■ Task brief
From the first line of the entries down to the line with "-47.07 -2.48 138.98", write out every line exactly; that last line counts, but pictures do not.

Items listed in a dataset
□ □ □ □
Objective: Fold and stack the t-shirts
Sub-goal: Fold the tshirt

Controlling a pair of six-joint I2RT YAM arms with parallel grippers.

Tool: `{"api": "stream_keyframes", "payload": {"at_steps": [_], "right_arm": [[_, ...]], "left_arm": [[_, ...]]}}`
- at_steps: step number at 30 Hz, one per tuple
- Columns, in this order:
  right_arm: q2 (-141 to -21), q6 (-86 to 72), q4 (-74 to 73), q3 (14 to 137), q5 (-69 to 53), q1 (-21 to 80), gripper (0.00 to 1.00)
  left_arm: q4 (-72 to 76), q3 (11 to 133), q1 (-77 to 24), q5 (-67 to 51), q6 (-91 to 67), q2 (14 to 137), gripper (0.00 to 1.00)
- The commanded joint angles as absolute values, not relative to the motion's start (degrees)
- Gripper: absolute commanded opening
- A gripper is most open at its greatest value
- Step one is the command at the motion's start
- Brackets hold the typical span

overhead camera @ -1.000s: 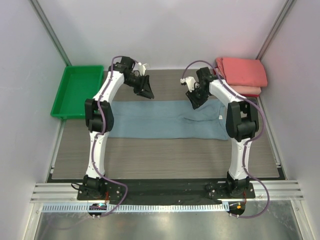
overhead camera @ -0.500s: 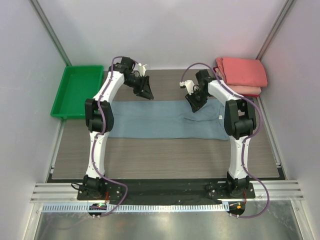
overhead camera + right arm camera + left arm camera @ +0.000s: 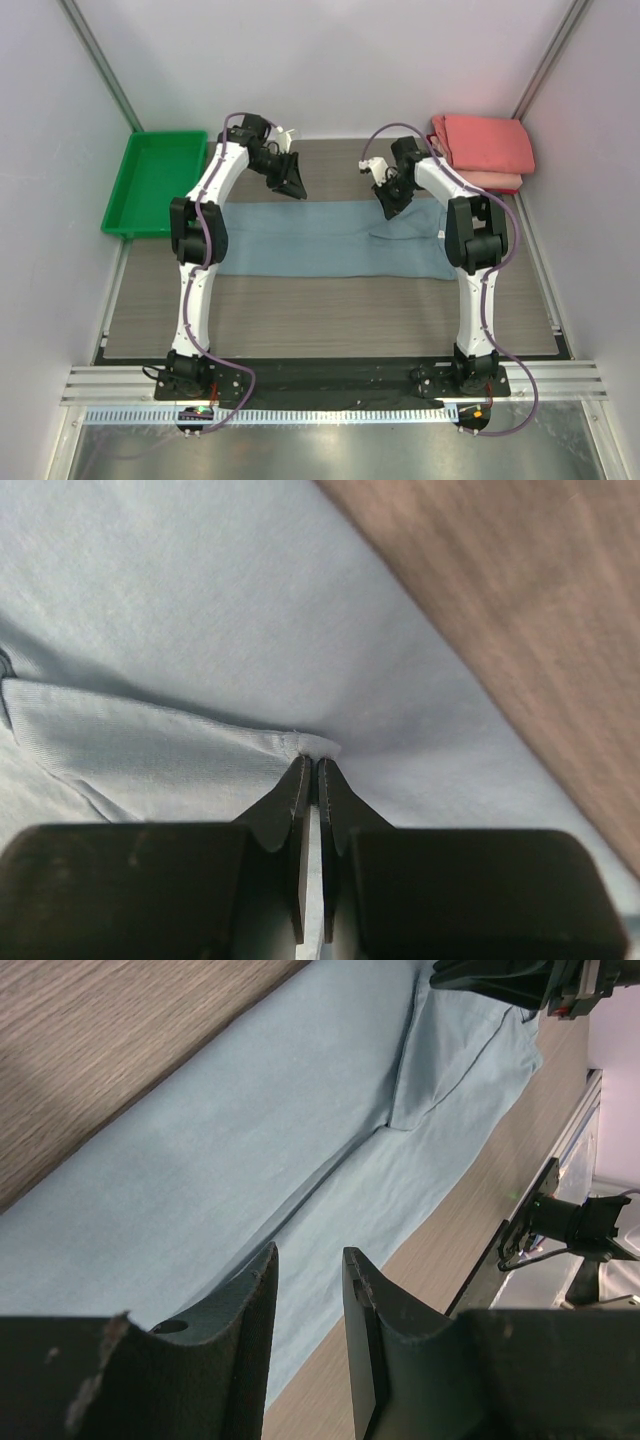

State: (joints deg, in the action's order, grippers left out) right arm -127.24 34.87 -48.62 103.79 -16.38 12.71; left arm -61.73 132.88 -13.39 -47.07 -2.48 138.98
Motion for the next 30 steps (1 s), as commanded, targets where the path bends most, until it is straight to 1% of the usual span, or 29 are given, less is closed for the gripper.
{"api": "stream_keyframes", "payload": {"at_steps": [1, 11, 18, 21, 22, 23, 25, 26, 29, 30], "right_arm": [[-122.26, 37.52, -46.76, 107.22, -15.12, 13.53, 0.10], [-121.28, 41.74, -45.88, 106.61, -14.24, 17.22, 0.10], [-125.32, 45.61, -45.09, 112.05, -12.39, 21.00, 0.10], [-126.30, 45.44, -44.74, 113.90, -11.87, 21.71, 0.12], [-126.21, 45.27, -43.87, 113.99, -11.60, 21.71, 0.15], [-126.04, 44.92, -43.16, 113.65, -11.08, 21.71, 0.24], [-125.34, 44.39, -42.19, 113.12, -9.23, 21.71, 0.34], [-124.98, 44.30, -42.19, 112.77, -8.71, 21.71, 0.42], [-121.74, 42.55, -41.49, 109.78, -7.82, 21.36, 0.46], [-120.60, 41.58, -41.05, 108.12, -7.74, 21.18, 0.47]], "left_arm": [[-61.96, 133.50, -13.53, -47.37, -1.76, 135.18, 0.33], [-61.96, 133.77, -13.53, -47.46, -1.76, 134.91, 0.33], [-62.58, 133.42, -13.54, -47.11, -1.14, 134.30, 0.33], [-62.40, 133.50, -13.54, -47.11, -1.14, 134.12, 0.33], [-62.49, 133.51, -13.45, -47.02, -1.14, 134.30, 0.33], [-62.32, 133.59, -13.53, -47.11, -1.23, 134.38, 0.33], [-62.32, 133.77, -13.53, -47.11, -1.41, 134.56, 0.33], [-62.40, 133.77, -13.54, -47.20, -1.41, 134.56, 0.33], [-63.54, 134.56, -13.54, -45.63, -0.36, 133.86, 0.32], [-64.59, 134.91, -13.62, -42.05, 4.35, 133.25, 0.33]]}}
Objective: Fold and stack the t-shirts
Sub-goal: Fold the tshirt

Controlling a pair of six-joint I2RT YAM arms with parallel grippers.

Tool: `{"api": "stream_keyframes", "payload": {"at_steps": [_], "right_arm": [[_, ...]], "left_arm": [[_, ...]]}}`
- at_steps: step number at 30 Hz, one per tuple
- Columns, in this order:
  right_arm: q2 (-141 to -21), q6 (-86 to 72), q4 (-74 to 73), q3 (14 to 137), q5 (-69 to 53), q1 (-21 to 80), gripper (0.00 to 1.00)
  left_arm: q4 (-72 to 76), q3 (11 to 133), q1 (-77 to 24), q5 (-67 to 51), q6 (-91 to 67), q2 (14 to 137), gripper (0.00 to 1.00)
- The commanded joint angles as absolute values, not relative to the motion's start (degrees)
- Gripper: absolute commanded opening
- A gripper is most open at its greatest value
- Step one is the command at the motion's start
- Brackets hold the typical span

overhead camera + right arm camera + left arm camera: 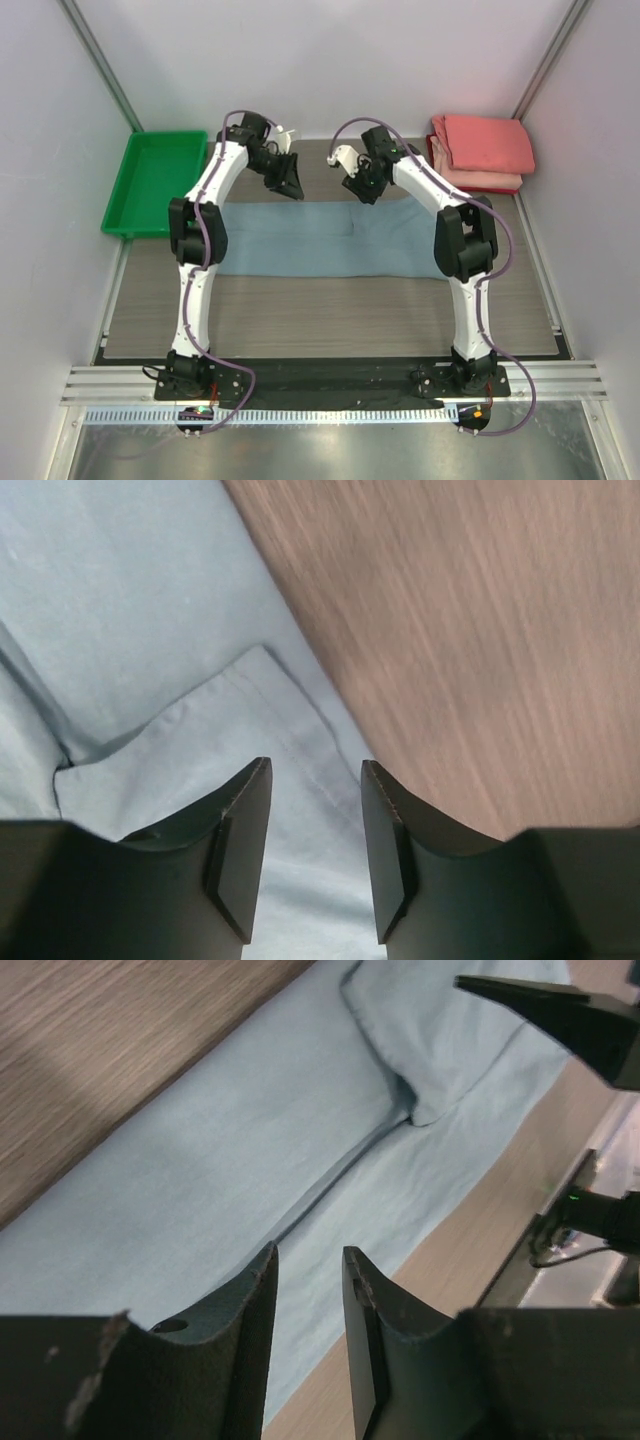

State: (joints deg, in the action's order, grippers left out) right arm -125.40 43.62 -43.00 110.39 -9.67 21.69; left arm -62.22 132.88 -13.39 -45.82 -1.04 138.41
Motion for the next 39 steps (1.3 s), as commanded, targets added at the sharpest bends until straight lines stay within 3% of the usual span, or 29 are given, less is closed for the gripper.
{"api": "stream_keyframes", "payload": {"at_steps": [1, 5, 8, 9, 14, 19, 31, 39], "right_arm": [[-117.80, 39.40, -39.91, 107.15, -8.08, 20.66, 0.47], [-111.29, 34.91, -38.41, 100.84, -8.26, 19.34, 0.49], [-106.55, 34.98, -38.32, 94.34, -7.82, 18.99, 0.49], [-105.74, 34.89, -38.23, 92.91, -7.65, 18.81, 0.49], [-103.19, 32.44, -38.15, 87.55, -8.00, 17.58, 0.50], [-103.36, 30.15, -38.23, 86.66, -9.23, 15.73, 0.50], [-100.72, 31.55, -39.02, 83.59, -8.44, 14.59, 0.51], [-99.66, 30.51, -37.54, 82.26, -5.89, 11.61, 0.51]], "left_arm": [[-66.69, 135.70, -13.88, -40.18, 8.83, 131.94, 0.34], [-78.70, 133.52, -14.24, -29.63, 25.19, 126.31, 0.39], [-83.31, 120.45, -14.24, -23.92, 39.08, 117.38, 0.40], [-83.49, 110.93, -14.24, -22.17, 42.07, 114.81, 0.40], [-79.91, 87.40, -14.76, -9.53, 55.96, 100.22, 0.43], [-69.98, 73.50, -14.94, -0.54, 58.27, 97.29, 0.42], [-55.03, 69.97, -14.33, 5.62, 55.11, 105.37, 0.43], [-55.11, 68.21, -14.24, 5.80, 54.67, 107.49, 0.38]]}}
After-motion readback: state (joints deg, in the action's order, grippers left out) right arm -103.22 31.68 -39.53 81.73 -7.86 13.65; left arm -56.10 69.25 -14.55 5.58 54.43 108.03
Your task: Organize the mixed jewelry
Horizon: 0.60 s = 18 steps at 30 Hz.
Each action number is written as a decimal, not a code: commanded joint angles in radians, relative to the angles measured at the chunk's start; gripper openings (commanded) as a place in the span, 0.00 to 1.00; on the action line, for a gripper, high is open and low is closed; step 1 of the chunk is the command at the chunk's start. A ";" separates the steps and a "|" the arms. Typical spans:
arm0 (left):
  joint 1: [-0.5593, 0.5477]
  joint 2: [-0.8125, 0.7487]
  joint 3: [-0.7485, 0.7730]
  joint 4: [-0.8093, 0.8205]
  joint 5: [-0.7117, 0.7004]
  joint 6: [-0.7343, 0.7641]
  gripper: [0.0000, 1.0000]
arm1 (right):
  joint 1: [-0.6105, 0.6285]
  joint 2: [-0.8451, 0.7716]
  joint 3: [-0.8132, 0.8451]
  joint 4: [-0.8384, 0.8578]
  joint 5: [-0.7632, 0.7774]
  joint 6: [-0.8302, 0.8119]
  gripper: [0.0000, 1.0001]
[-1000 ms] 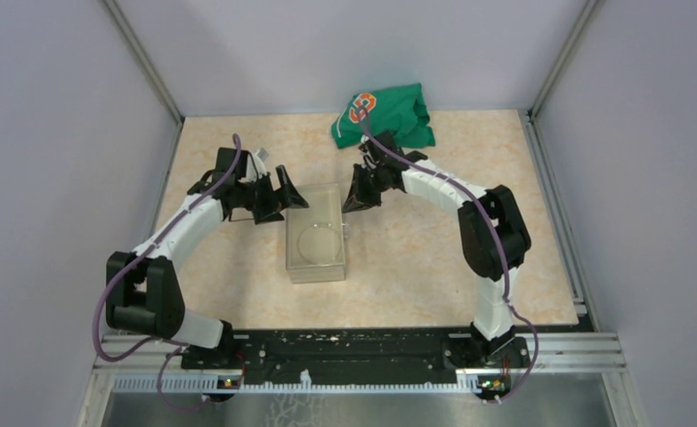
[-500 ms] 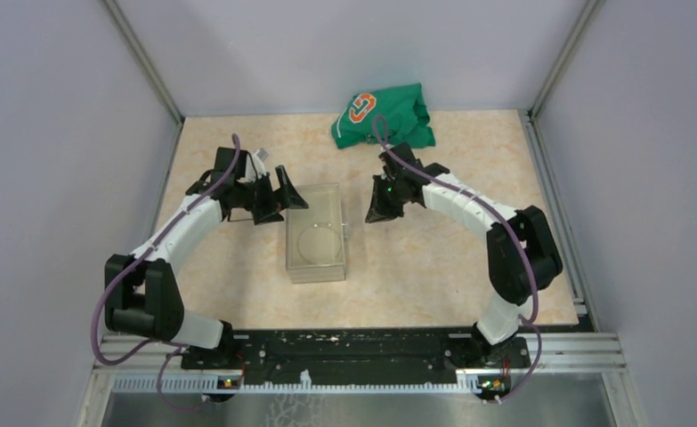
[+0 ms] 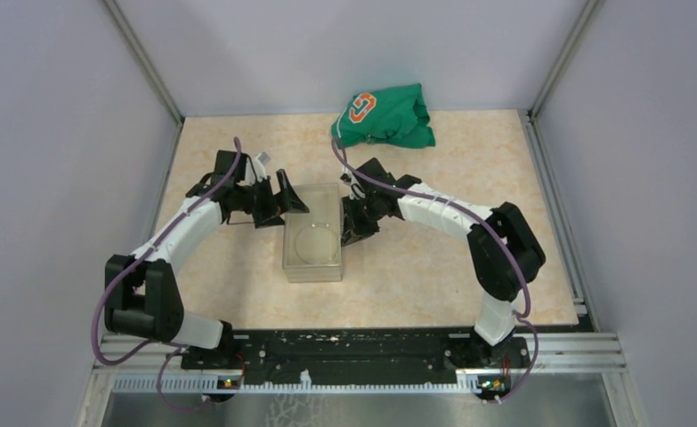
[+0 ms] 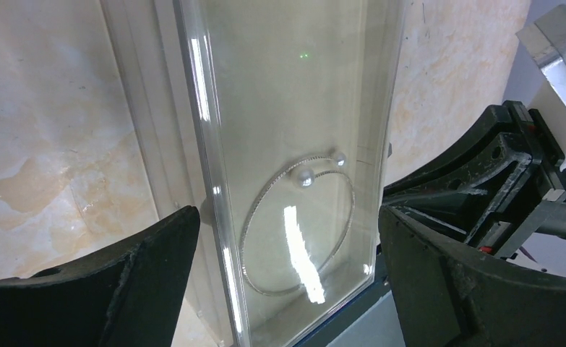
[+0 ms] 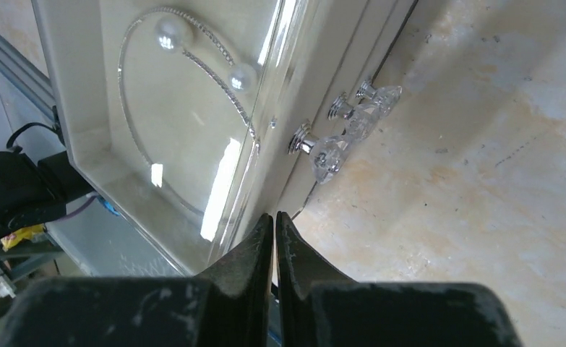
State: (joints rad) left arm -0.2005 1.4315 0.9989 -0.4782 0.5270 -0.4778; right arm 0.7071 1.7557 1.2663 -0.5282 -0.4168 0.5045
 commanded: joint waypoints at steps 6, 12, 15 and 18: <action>0.003 0.006 0.096 -0.052 -0.059 0.021 0.98 | -0.087 -0.059 0.076 -0.055 0.091 -0.092 0.12; 0.013 -0.015 0.301 -0.156 -0.192 0.071 0.98 | -0.155 -0.236 0.165 -0.149 0.593 -0.136 0.54; 0.017 -0.029 0.394 -0.166 -0.257 0.074 0.98 | -0.161 -0.279 0.270 -0.184 0.808 -0.148 0.60; 0.019 -0.040 0.480 -0.156 -0.344 0.071 0.98 | -0.161 -0.331 0.361 -0.166 0.940 -0.186 0.71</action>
State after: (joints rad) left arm -0.1886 1.4315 1.3781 -0.6155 0.3153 -0.4255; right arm 0.5365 1.5337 1.4906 -0.7063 0.2184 0.3813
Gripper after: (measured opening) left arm 0.986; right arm 0.658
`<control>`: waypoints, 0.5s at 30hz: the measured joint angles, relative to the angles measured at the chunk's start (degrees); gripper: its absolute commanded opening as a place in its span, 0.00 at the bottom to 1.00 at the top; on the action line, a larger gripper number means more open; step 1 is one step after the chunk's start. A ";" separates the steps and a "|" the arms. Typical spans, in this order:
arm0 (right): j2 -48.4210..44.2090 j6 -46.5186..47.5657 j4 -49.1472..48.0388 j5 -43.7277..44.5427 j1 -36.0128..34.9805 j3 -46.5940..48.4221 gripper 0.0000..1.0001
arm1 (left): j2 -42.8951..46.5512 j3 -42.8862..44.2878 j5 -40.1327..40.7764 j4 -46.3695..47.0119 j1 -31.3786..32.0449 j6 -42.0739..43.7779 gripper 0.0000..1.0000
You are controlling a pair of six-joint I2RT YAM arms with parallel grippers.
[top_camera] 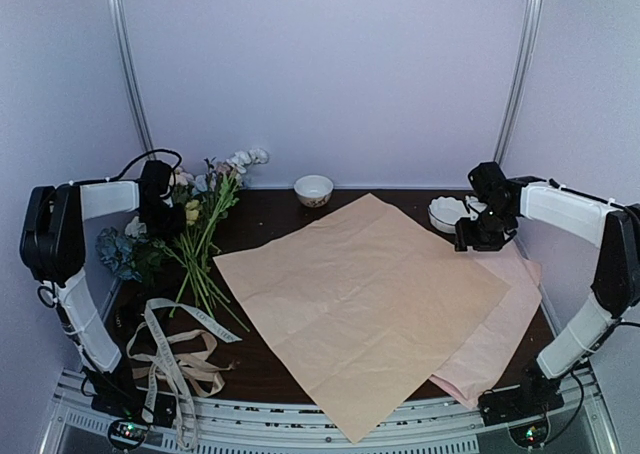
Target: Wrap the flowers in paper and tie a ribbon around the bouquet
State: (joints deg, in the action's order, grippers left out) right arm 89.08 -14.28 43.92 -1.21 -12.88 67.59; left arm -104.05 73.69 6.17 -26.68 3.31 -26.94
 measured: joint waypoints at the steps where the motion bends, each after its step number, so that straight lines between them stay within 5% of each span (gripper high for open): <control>1: 0.00 0.07 0.02 0.00 0.00 0.07 0.58 | -0.37 0.00 0.17 -0.07 -0.13 0.00 0.29; 8: 0.59 0.61 0.28 0.00 0.00 0.72 0.59 | -4.44 1.01 0.00 0.26 -0.48 -0.07 0.27; 13: 0.76 0.63 0.61 0.00 0.00 0.76 0.59 | -5.07 1.05 -0.35 0.76 -0.50 -0.46 0.00; 15: 0.83 0.63 0.92 0.00 0.00 0.96 0.59 | -5.07 1.16 -0.55 0.96 -0.48 -0.46 0.00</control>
State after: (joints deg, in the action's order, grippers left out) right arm 89.91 -13.65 44.84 -1.21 -12.88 68.55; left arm -109.12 74.85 5.63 -25.71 2.83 -27.40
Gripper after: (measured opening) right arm 0.586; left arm 0.034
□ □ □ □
■ Your response
Objective: Fold and stack the t-shirts
Sub-goal: Fold the tshirt

Controlling a pair of six-joint I2RT YAM arms with parallel grippers.

Tool: `{"api": "stream_keyframes", "payload": {"at_steps": [_], "right_arm": [[_, ...]], "left_arm": [[_, ...]]}}`
- at_steps: step number at 30 Hz, one per tuple
- Columns, in this order:
  right_arm: q2 (-141 to -21), q6 (-86 to 72), q4 (-74 to 73), q3 (14 to 137), q5 (-69 to 53), q1 (-21 to 80), gripper (0.00 to 1.00)
  left_arm: q4 (-72 to 76), q3 (11 to 133), q1 (-77 to 24), q5 (-67 to 51), q6 (-91 to 67), q2 (14 to 137), gripper (0.00 to 1.00)
- The commanded joint angles as absolute values, not relative to the motion's start (degrees)
- Gripper: absolute commanded opening
- A gripper is most open at its greatest value
- Step one is the command at the motion's start
- Brackets hold the typical span

overhead camera @ -1.000s: 
overhead camera @ -0.500s: 
overhead camera + right arm camera + left arm camera @ +0.000s: 

State: (joints deg, in the action's order, grippers left out) right arm -127.24 34.87 -48.62 103.79 -16.38 12.71; left arm -61.73 132.88 -13.39 -47.07 -2.48 138.98

This completes the response to the exercise.